If this is opening your eyes to other selfish behaviour, you are not being unreasonable to question the relationship

Berga · 20/07/2024 15:25

You have yourself a labialodger.

Whilst luckily your housing deposit sounds pretty fair, in every other situation she has shown that you and your son come second to her and her daughters. She is happy to take whatever she can from you for her own brood. She does not consider you to be family. You are very lucky you have not married because I very much doubt she would have adjusted her stance. It would simply be an opportunity to take what she could to divert to her daughters. She doesn't even want to spend time with you and your son, let alone money.

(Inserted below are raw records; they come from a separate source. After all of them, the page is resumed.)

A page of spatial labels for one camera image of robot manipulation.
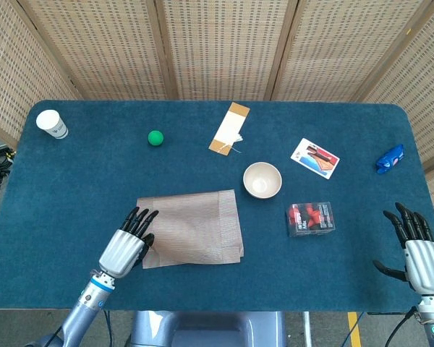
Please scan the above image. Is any clear box with red items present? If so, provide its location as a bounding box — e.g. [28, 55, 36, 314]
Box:
[285, 201, 336, 238]

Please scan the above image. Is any woven folding screen panel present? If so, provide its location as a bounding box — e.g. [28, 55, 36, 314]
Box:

Leave. Prioritise your son. Don't be that kind of a man.

TenesseeWhiskey · 20/07/2024 15:38

OP, ignore all the its been 5years she should be your wife. That’s utter shite. You have clearly been committed in your 5years together i.e house, helped clear majority of the debt & bills. Now that things are looking up, she has decided to leave you behind and is making plans alone without regarding you.

True colours are showing on her end so take it as is and put yourself and your son first. Don’t let someone show you twice! You do deserve better (in the least someone considerate)!! 🥃🥃

QuickAzureBee · 20/07/2024 15:40

Lunamoon23 · 20/07/2024 15:11

@QuickAzureBee then I would attempt to have the sit down chat with her again regarding equal shares of the bills now she is earning, do It with a calm approach but be matter of fact. If she still isn't interested, then give her the alternative, which is you sell the home, walk away with equal shares, and she'll have to pay her own way.
She can't have it all ways. Very entitled behaviour.

I have sat down 4 times with her and she doesn't get it. It leads to an argument every time.

OP posts:
QuickAzureBee · 20/07/2024 15:42

PrincessMee · 20/07/2024 14:53

In the absence of making a "living together " agreement you will have to negotiate this now. I'm not sure what your point is about you having worked for so many years to get your deposit ? Did she not do the same ? It seems to be more evenly split than you initially suggested. Sell the property and recoup your deposits. Time to move on.

Regarding the 10 years. That was before I met her and because I got it after we met she is claiming that half is hers.